Dik was right to guess that I was imagining that addition and division
were the operations provided, with the user implementing averaging as
(p1 + p2) / 2.

-- Richard

 

[Phil Carmody]

You didn't mention adding, either. You only requested more operations,
in particular 'averaging', but not 'adding'. Were such an operation be
provided, it would be the implementation's duty to work out the details
such that it always worked, not yours or Dik's.

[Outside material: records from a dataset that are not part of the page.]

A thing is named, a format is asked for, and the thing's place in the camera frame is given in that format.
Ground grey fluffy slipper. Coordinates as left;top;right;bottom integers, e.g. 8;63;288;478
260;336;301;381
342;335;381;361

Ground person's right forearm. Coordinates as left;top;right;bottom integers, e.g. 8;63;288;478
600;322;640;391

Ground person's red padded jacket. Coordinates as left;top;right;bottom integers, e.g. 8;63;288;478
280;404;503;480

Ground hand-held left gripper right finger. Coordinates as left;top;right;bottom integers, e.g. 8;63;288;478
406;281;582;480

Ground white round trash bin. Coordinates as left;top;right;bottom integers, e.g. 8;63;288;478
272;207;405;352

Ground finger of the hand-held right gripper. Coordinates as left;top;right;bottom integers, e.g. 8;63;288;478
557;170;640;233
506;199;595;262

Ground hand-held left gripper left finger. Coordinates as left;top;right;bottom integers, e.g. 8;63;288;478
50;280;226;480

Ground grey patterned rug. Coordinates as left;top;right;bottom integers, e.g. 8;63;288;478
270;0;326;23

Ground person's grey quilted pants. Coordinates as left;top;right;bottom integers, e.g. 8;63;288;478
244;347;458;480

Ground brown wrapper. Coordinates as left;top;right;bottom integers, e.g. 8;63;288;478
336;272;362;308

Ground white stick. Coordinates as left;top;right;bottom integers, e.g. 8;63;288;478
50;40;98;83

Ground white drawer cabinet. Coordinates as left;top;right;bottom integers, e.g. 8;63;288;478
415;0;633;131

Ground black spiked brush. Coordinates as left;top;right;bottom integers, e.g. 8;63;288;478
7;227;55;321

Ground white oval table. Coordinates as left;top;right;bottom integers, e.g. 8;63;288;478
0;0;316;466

Dik was right to guess that I was imagining that addition and division
were the operations provided, with the user implementing averaging as
(p1 + p2) / 2.[/QUOTE]

I took you literally. You asked explicitly for averaging, and averaging
makes perfect sense.

Phil

 

[Peter Nilsson]

Suppose a system with the data address space starting
at 0x80000000. Assume p1 and p2 to be char pointers.
 In that case the first can be implemented naively
while the second can not.

Which simply means an implementation should not start
the address space there; or it would require special
addition operators, e.g. the top bit is always set
for certain results; etc...

Note that 1c or sm architectures with no natural
support for unsigned arithmetic may find the
implementation of unsigned integers very difficult.
Nevertheless, the standard imposes that requirement
for conforming implementations.

RISC cpus especially draw no distinction between
address registers and data registers. Even the cpus
that do have instructions to transfer an address
register to a data register.

When C first came about, people where using pointers
for unsigned integer arithmetic. So the concept of
full pointer arithmetic is not crazy, it simply isn't
useful and actually defeats the purpose of high level
language abstraction.

The fact that certain architectures would find it
difficult to implement adds to the reasons for not
doing having pointer arithmetic, but the concept can
be rejected long before you even start considering
such architectures.

 

[Kaz Kylheku]

You didn't mention adding, either. You only requested more operations,
in particular 'averaging', but not 'adding'. Were such an operation be
provided, it would be the implementation's duty to work out the details
such that it always worked, not yours or Dik's.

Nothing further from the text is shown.